Hedley Thomas is an Australian investigative journalist and author, who has won seven Walkley Awards, two of which are Gold Walkleys.

Personal life
Thomas is married and lives in Brisbane. He has two children. In 2002 Thomas and his family were victims of a death threat and a drive-by shooting.

Career
Soon after completing high school, Thomas started his career as a newspaper copy boy for the Gold Coast Bulletin in 1984.

After nine months as a copy boy he started a journalism cadetship at the Gold Coast Bulletin, then in 1988 moved to The Courier-Mail in Brisbane. After a year, he moved to London as a foreign correspondent for News Limited Australia for two years. As a 22-year-old journalist there he covered historic events such as the fall of the Berlin wall and the Romanian Revolution.
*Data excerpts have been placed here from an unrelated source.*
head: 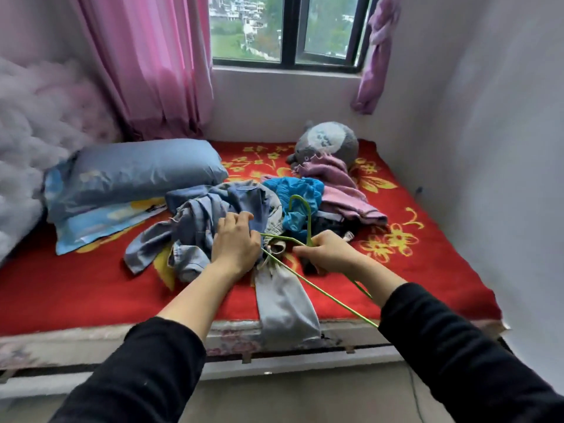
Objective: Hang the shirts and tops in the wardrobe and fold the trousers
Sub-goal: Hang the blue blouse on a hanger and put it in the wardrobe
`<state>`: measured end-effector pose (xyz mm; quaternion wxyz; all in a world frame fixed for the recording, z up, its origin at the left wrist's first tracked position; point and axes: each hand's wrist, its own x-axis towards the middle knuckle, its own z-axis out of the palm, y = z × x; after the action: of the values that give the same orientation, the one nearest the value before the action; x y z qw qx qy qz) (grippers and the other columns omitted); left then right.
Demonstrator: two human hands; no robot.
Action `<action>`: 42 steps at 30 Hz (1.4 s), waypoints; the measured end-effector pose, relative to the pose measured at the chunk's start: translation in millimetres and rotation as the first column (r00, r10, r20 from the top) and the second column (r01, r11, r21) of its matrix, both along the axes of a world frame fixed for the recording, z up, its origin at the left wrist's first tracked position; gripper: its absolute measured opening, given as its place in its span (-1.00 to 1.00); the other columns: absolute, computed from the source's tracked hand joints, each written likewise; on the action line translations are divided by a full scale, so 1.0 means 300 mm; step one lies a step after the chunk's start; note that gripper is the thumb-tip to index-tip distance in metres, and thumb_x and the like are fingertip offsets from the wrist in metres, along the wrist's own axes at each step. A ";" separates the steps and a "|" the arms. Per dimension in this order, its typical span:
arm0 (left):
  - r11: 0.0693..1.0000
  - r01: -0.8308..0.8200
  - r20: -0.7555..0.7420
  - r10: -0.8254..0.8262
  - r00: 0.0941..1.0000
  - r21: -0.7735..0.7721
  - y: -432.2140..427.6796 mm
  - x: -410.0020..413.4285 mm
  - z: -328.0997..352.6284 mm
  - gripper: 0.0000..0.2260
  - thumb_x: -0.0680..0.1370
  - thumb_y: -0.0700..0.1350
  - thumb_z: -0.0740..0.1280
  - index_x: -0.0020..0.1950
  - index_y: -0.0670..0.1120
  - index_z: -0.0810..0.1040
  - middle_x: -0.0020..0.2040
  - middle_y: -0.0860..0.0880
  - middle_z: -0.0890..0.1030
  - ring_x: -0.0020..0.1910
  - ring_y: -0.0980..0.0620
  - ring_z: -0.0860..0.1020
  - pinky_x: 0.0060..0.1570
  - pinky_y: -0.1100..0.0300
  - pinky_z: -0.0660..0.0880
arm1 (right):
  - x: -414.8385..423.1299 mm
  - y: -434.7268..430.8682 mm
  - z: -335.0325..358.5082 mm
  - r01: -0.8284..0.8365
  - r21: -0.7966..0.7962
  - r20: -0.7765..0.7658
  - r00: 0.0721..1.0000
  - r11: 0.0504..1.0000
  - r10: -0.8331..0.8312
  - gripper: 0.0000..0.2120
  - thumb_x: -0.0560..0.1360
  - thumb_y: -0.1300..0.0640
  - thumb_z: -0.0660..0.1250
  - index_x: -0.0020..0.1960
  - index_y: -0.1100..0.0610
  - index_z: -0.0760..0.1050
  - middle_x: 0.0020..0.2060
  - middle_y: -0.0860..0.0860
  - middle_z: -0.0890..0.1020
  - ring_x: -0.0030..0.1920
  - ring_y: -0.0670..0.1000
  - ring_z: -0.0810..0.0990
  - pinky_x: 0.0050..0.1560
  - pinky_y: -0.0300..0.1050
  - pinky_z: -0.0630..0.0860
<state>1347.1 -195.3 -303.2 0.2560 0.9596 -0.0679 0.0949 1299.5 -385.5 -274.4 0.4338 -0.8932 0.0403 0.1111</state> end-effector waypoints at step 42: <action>0.771 -0.625 -0.602 0.445 0.663 -0.119 -0.827 1.468 -1.135 -0.88 0.51 -0.17 0.31 0.02 -0.12 0.55 -0.13 -0.09 0.61 -0.06 -0.16 0.57 -0.13 0.10 0.41 | 1.704 -0.907 -1.027 0.148 -0.063 -0.018 0.989 0.987 -0.150 -0.73 0.64 0.04 0.09 -0.22 0.04 0.25 -0.39 -0.03 0.42 -0.33 0.05 0.37 -0.25 0.03 0.33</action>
<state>1787.6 -443.4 -643.7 0.3739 0.8677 0.3124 -0.0983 1810.7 -657.5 -582.6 0.4129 -0.8993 0.1153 0.0872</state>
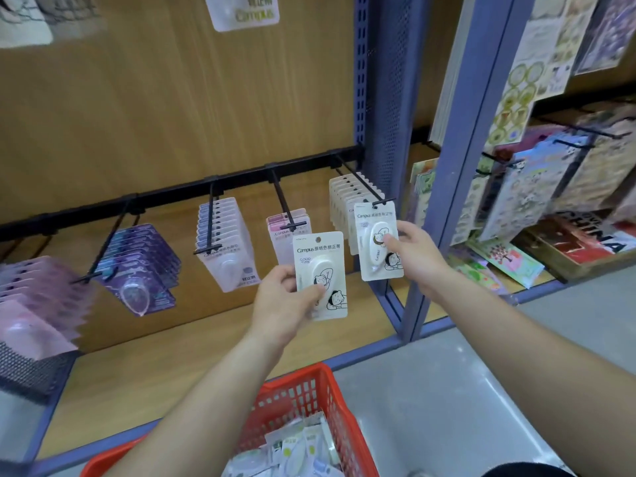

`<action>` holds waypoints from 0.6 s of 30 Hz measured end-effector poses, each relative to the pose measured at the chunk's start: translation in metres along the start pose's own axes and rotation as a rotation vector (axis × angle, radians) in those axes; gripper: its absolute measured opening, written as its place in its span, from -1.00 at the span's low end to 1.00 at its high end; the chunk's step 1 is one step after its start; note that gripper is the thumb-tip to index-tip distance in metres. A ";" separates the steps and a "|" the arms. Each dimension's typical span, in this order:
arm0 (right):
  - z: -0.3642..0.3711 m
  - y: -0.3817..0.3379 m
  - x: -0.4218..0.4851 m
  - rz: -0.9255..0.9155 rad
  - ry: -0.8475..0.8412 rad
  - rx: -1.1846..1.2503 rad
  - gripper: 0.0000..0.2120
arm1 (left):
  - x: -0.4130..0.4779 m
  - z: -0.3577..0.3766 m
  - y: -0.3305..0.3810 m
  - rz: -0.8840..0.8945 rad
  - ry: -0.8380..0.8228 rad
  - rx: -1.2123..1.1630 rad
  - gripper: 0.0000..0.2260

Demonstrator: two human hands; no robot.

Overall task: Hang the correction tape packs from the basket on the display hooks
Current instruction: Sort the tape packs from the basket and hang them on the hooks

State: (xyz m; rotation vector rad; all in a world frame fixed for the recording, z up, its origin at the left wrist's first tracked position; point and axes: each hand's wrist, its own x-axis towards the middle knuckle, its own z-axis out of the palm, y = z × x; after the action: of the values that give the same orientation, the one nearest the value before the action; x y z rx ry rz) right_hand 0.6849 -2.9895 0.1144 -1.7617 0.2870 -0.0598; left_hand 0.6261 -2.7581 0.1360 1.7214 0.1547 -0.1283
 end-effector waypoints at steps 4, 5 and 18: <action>0.007 -0.003 0.012 -0.069 0.015 -0.152 -0.71 | 0.012 0.010 -0.002 0.029 -0.013 0.020 -0.80; 0.009 -0.004 0.014 -0.078 0.018 -0.209 -0.66 | 0.016 0.013 -0.002 0.042 -0.012 0.037 -0.80; -0.034 0.025 -0.018 -0.066 0.069 -0.416 -0.62 | 0.081 0.088 0.007 0.205 -0.032 0.198 -0.75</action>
State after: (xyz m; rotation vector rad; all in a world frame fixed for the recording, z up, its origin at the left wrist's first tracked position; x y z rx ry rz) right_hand 0.6565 -3.0220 0.0993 -2.1858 0.3063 -0.1152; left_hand 0.7071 -2.8439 0.1152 1.9207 -0.0604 -0.0195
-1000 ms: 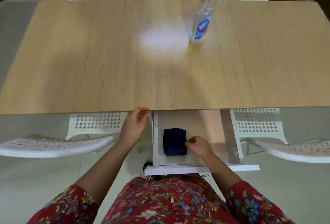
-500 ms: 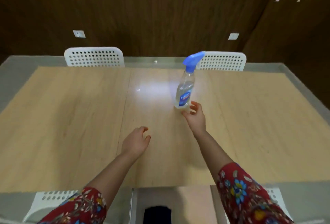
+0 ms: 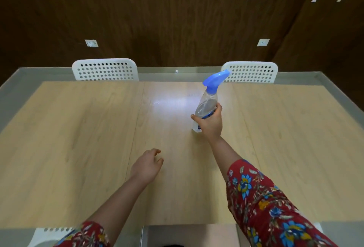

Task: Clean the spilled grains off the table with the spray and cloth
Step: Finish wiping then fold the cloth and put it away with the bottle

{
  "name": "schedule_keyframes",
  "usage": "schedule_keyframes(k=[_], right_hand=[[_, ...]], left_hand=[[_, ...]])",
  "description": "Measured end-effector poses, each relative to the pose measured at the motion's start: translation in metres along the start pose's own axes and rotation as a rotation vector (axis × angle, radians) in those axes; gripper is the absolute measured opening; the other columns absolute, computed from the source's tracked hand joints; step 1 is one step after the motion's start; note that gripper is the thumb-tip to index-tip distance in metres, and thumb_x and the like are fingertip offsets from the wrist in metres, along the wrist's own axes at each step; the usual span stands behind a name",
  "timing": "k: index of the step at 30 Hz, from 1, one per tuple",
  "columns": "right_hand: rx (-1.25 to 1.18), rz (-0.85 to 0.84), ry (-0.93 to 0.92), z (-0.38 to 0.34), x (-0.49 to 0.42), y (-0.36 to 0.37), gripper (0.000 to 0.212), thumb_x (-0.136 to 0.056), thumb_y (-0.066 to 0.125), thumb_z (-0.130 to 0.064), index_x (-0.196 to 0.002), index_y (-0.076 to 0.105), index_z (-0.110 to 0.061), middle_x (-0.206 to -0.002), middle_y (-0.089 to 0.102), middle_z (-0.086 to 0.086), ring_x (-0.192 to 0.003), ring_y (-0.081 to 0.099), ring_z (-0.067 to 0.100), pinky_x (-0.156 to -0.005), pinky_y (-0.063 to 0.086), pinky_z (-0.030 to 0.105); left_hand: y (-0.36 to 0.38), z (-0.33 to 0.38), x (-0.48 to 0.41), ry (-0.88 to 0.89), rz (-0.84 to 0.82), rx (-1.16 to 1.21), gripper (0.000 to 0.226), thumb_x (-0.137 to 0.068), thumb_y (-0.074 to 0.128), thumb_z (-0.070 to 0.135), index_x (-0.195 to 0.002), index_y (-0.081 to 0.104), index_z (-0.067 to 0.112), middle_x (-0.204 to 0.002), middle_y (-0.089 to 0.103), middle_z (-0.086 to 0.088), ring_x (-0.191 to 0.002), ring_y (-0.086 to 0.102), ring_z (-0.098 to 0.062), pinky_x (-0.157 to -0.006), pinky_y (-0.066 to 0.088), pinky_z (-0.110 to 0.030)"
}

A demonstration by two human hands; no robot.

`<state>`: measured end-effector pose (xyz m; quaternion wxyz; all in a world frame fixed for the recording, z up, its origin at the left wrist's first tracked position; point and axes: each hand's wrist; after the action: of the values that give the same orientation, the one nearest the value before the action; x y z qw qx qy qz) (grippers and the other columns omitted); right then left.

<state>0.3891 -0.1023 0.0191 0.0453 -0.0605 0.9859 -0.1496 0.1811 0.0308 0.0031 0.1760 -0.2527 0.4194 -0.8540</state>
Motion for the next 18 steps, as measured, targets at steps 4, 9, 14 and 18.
schedule_keyframes(k=[4,9,14,18], right_hand=[[0.037,-0.064,0.071,-0.008,0.044,-0.024,0.089,-0.055,0.091,-0.033,-0.129,0.042,-0.022,-0.113,0.059,-0.005,-0.099,0.062,0.017,-0.082,0.053,0.031],[0.024,-0.291,0.177,-0.029,0.134,-0.074,0.086,-0.056,0.093,-0.026,-0.126,0.042,-0.029,-0.111,0.059,-0.008,-0.097,0.062,0.01,-0.081,0.053,0.027],[0.122,-0.529,0.262,-0.014,0.228,-0.122,0.089,-0.053,0.093,-0.021,-0.127,0.044,-0.029,-0.111,0.062,-0.008,-0.099,0.063,0.011,-0.083,0.053,0.028],[0.411,-0.74,0.229,0.01,0.282,-0.139,0.106,-0.051,0.091,-0.03,-0.14,0.035,-0.028,-0.123,0.055,-0.01,-0.107,0.058,0.01,-0.086,0.051,0.026]], left_hand=[[-0.007,0.0,0.022,0.052,0.008,0.044,0.041,-0.097,0.051,0.034,-0.136,0.05,0.022,-0.138,0.052,0.001,-0.12,0.054,-0.018,-0.091,0.043,-0.029],[-0.007,-0.023,0.083,0.131,0.034,0.038,0.04,-0.097,0.051,0.033,-0.136,0.05,0.023,-0.139,0.052,0.004,-0.123,0.051,-0.015,-0.095,0.043,-0.03],[0.002,-0.067,0.149,0.171,0.058,0.039,0.037,-0.096,0.054,0.026,-0.133,0.053,0.02,-0.134,0.055,0.002,-0.122,0.052,-0.017,-0.097,0.042,-0.031],[0.011,-0.109,0.182,0.225,0.086,-0.052,0.041,-0.093,0.058,0.022,-0.134,0.054,0.016,-0.137,0.055,-0.002,-0.125,0.051,-0.021,-0.104,0.041,-0.039]])
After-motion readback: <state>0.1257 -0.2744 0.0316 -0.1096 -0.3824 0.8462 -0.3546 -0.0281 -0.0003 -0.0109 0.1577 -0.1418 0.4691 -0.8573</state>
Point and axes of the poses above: each hand's wrist, its own x-axis away from the middle knuckle, its own y-axis out of the palm, z = x × y
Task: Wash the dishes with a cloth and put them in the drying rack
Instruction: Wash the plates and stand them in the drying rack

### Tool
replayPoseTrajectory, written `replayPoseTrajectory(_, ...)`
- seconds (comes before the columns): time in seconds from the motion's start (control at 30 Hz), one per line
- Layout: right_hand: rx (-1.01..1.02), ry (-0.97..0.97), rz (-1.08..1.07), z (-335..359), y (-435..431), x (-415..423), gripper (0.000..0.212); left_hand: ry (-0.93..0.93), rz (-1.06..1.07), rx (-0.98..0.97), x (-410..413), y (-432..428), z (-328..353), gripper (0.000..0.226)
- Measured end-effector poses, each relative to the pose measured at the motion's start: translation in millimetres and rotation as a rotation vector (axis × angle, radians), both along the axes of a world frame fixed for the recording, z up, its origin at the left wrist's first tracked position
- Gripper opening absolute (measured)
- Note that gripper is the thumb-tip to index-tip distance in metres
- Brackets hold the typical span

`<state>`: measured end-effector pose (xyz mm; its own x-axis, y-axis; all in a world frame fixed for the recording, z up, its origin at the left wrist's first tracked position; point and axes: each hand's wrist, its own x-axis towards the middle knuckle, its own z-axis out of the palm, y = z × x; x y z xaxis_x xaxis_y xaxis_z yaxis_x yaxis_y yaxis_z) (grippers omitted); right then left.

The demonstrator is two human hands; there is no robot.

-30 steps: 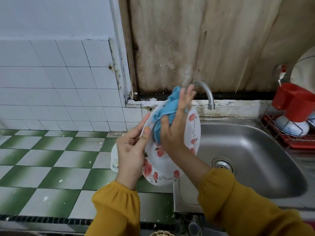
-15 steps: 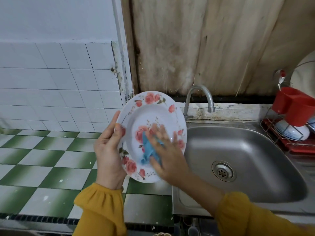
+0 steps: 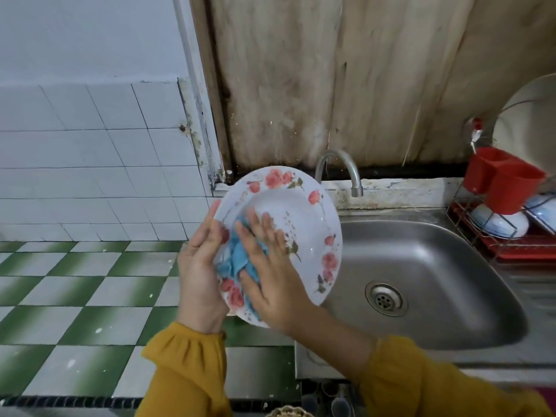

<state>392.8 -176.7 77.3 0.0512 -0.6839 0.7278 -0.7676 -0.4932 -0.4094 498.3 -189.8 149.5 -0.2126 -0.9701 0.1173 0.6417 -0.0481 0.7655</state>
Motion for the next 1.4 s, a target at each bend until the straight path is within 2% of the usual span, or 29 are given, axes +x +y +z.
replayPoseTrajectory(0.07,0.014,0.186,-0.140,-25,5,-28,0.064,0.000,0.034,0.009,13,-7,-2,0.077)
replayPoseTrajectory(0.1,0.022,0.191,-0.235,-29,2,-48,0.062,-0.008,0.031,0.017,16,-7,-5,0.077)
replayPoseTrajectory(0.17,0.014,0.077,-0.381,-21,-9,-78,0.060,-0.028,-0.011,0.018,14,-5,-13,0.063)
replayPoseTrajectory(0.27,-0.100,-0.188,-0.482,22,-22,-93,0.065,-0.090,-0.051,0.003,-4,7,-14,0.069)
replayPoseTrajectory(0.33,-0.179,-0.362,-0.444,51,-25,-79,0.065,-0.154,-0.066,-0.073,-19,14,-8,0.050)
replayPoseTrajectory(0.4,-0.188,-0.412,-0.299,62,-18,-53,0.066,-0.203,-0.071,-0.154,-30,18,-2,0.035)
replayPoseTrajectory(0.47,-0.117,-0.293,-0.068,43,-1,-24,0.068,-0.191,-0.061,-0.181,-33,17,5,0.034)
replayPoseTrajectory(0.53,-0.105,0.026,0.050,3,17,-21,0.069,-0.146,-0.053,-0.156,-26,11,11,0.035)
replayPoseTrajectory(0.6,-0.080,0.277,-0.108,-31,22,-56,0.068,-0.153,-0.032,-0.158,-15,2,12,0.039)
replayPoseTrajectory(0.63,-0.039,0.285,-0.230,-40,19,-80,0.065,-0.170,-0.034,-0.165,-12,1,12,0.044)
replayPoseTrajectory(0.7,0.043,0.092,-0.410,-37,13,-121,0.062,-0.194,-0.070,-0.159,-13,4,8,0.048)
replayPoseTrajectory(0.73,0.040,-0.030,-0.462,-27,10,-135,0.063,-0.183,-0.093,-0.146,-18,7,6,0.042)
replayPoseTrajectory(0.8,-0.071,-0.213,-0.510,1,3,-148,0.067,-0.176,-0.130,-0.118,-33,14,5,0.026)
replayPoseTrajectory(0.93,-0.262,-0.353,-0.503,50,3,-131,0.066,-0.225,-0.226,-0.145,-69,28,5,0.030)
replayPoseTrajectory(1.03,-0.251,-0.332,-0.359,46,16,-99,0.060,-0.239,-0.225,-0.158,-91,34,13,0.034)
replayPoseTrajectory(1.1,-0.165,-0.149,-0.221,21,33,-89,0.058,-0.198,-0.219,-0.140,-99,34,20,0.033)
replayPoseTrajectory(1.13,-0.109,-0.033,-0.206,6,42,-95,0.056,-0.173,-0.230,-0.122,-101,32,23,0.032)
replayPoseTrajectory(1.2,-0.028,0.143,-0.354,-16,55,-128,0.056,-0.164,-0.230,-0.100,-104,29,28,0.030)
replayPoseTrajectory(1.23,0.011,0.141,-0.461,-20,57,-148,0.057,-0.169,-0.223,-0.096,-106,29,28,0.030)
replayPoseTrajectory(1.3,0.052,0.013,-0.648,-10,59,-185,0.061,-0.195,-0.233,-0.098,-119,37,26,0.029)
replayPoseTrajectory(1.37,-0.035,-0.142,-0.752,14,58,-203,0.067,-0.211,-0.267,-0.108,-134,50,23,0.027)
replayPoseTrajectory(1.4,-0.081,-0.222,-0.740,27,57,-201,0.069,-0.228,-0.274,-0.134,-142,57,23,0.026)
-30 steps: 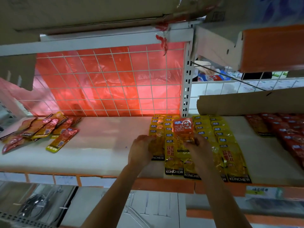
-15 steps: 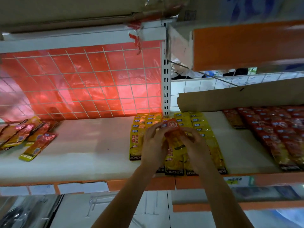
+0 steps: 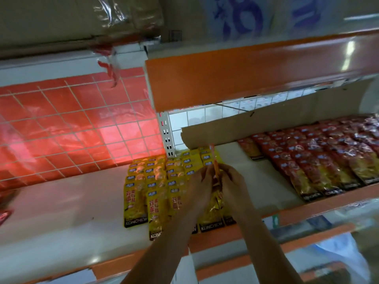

Thomas returned to The Courier-Mail in late 1991, working there for 18 months. Thomas then moved to become the News Editor at the Hong Kong Standard for six months, before moving to the South China Morning Post in late 1993. There Thomas served in a variety of roles, including Senior Reporter, Deputy Features Editor, and Senior Writer.

In 1999 Thomas returned to Brisbane and The Courier-Mail.

In 2005 he won a Walkley award for a series of articles on Bundaberg Director of surgery Jayant Patel, which he later used a base for the non-fiction book Sick to Death, published in 2007. The book also won the Queensland Premiers Literary Award for "Literary Work Advancing Public Debate".

In 2006 Thomas moved to the Brisbane bureau of The Australian, and in 2007 won a Gold Walkley for a series highlighting the flawed police pursuit of Mohamed Haneef, an innocent doctor accused of being a terrorist. After winning the award, Thomas left journalism in early 2008 to work in the resources sector, with a role in communications, investor and government relations.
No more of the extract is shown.